27 juillet 2010 16h50 · Robert St-Amour
À propos l'article Voir Mr. Nobody
Impossible de sortir du visionnement de ce film sans ressentir une certaine confusion et de pouvoir écrire un texte éclairant sur la dernière œuvre de Jaco van Dormael. Je partage sans réserve le jugement d'un critique français (Geoffrey Crete dans Excessif) qui écrivait "Mr. Nobody reste un objet insaisissable, autant par ses qualités que par ses défauts" mais un peu moins la suite "C'est aussi pour ça qu'il mérite le détour."

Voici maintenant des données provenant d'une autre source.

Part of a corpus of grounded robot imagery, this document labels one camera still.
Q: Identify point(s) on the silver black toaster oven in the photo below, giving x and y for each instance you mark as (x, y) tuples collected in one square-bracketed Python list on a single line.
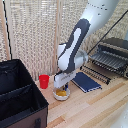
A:
[(116, 45)]

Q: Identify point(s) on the woven beige divider screen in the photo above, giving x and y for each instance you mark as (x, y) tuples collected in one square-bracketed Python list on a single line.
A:
[(33, 33)]

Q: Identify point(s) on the grey ribbed oven tray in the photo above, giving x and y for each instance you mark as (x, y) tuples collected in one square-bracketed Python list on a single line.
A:
[(108, 61)]

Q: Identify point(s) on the black fabric storage box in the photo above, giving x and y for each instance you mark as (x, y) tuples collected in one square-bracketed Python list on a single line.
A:
[(18, 96)]

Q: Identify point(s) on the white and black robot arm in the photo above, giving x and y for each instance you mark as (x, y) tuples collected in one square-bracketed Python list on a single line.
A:
[(76, 43)]

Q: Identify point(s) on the red plastic cup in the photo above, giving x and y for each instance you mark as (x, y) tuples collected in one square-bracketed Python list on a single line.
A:
[(44, 81)]

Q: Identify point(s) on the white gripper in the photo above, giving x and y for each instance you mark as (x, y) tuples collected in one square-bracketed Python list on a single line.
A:
[(63, 79)]

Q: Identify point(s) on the dark blue book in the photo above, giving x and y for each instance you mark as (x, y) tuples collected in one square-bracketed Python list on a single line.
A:
[(86, 82)]

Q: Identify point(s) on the white bowl with yellow food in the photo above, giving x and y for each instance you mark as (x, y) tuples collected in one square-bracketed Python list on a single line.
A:
[(62, 94)]

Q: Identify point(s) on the thin black pole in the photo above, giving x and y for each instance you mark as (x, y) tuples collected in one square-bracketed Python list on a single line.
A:
[(6, 30)]

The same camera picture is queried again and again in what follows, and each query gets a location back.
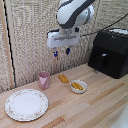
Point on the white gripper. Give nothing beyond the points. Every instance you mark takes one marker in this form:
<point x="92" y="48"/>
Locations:
<point x="63" y="38"/>

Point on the black air fryer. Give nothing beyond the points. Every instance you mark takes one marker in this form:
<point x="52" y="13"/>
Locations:
<point x="111" y="53"/>

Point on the orange block with white stripes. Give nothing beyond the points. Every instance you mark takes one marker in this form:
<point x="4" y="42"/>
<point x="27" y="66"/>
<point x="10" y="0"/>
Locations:
<point x="63" y="78"/>

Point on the pink cup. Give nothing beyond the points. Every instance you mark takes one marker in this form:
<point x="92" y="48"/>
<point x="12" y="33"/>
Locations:
<point x="43" y="80"/>

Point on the orange food stick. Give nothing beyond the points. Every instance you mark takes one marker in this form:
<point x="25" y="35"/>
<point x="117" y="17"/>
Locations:
<point x="80" y="85"/>
<point x="76" y="86"/>

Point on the small white bowl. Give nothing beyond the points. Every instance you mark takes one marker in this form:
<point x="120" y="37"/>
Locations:
<point x="78" y="90"/>

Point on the white patterned plate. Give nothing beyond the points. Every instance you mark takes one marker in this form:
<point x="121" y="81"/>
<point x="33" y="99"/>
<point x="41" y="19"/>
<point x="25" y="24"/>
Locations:
<point x="26" y="105"/>

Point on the black vertical wall strip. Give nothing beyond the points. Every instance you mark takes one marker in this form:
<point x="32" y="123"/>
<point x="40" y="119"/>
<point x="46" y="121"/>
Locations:
<point x="9" y="50"/>

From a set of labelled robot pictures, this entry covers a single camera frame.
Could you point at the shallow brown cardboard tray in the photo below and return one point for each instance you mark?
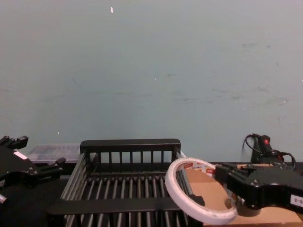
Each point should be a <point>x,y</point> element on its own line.
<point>208,191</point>

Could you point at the clear plastic case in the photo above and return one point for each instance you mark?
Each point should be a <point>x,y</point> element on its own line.
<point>54,152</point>

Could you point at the black rack with steel bars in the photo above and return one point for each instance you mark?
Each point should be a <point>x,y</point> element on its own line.
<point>118,205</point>

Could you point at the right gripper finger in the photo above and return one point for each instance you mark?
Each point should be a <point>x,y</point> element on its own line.
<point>243,197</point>
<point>222,175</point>

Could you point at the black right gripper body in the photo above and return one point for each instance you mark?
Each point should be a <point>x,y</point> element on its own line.
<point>277,189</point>

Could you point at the white tape roll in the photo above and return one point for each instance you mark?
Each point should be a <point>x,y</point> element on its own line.
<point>172,186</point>

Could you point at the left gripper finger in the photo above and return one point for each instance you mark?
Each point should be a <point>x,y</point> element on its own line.
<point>49,170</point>
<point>14,143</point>

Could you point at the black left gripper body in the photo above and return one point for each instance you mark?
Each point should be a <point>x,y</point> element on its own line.
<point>16,165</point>

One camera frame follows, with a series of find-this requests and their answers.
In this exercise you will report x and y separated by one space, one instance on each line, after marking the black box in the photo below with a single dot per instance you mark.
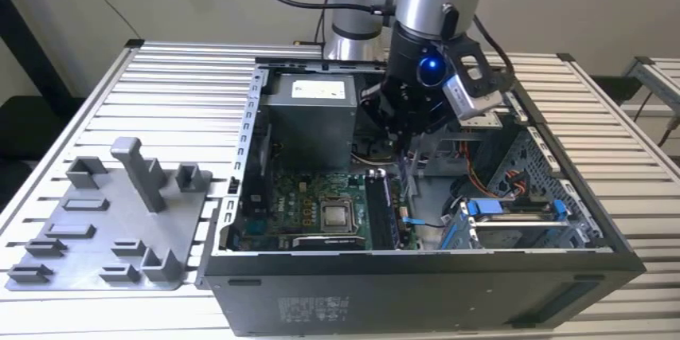
617 87

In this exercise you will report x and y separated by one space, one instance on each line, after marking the black case fan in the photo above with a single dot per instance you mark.
263 149

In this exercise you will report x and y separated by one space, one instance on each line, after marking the aluminium frame side table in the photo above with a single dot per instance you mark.
654 73

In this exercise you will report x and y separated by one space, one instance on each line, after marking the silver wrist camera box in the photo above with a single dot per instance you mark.
470 101

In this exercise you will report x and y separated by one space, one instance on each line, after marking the grey metal drive cage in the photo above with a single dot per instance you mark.
457 166

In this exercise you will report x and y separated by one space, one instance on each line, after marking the green motherboard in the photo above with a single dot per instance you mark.
290 200

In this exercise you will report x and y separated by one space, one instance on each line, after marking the blue disk carrier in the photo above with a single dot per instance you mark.
486 208

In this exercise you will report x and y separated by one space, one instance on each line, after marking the silver CPU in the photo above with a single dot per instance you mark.
338 218

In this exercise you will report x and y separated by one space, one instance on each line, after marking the black graphics card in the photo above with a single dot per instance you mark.
330 243

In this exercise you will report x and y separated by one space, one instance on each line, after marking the black RAM slot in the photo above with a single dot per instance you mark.
381 212
387 212
373 212

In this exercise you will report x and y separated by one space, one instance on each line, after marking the grey parts rack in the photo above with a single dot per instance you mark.
159 236

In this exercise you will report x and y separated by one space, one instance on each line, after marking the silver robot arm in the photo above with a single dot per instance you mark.
435 1

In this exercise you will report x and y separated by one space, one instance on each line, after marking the grey power supply unit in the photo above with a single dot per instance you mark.
314 137

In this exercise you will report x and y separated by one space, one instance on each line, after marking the black PC case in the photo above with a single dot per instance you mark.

Avec "Mr. Nobody", nous avons droit à des allers-retours dans le temps, dans l'espace et surtout dans l'imaginaire. Le personnage principal, Mr. Nobody, brillamment interprété par Jared Leto, nous entraîne dans ses passés vrais ou faux. Si on accepte les différentes histoires sans trop s'y arrêter, les bonnes interprétations des différents protagonistes (surtout Rhys Ifans, Sarah Polley et Diane Kruger), les très belles images, gracieuseté de Christophe Beaucarne (Coco avant Chanel et Paris, entre autres) et la trame musicale efficace qui sait utiliser efficacement à quelques reprises la chanson "Mr Sandman".
Sans perdre notre attention, il peut devenir néanmoins lassant de se laisser promener d'une scène à l'autre en gardant le même intérêt et surtout d'apprécier l'importance de chacune des scènes.
Pour tenter d'éclaircir ma confusion du début, je dirais que "Mr Nobody" est essentiellement une histoire d'amour qui veut nous faire réfléchir sur les choix que nous avons ou aurions pu faire et de leurs conséquences, avec une coloration scientifique assez simpliste mais d'un grand esthétisme. L'utilisation des voies ferrées et de leurs aiguillages comme symboles sont très bien utilisés.
Pour ce film qui aura une très courte présence sur nos grands écrans, il sera intéressant de le découvrir dans le confort de notre foyer.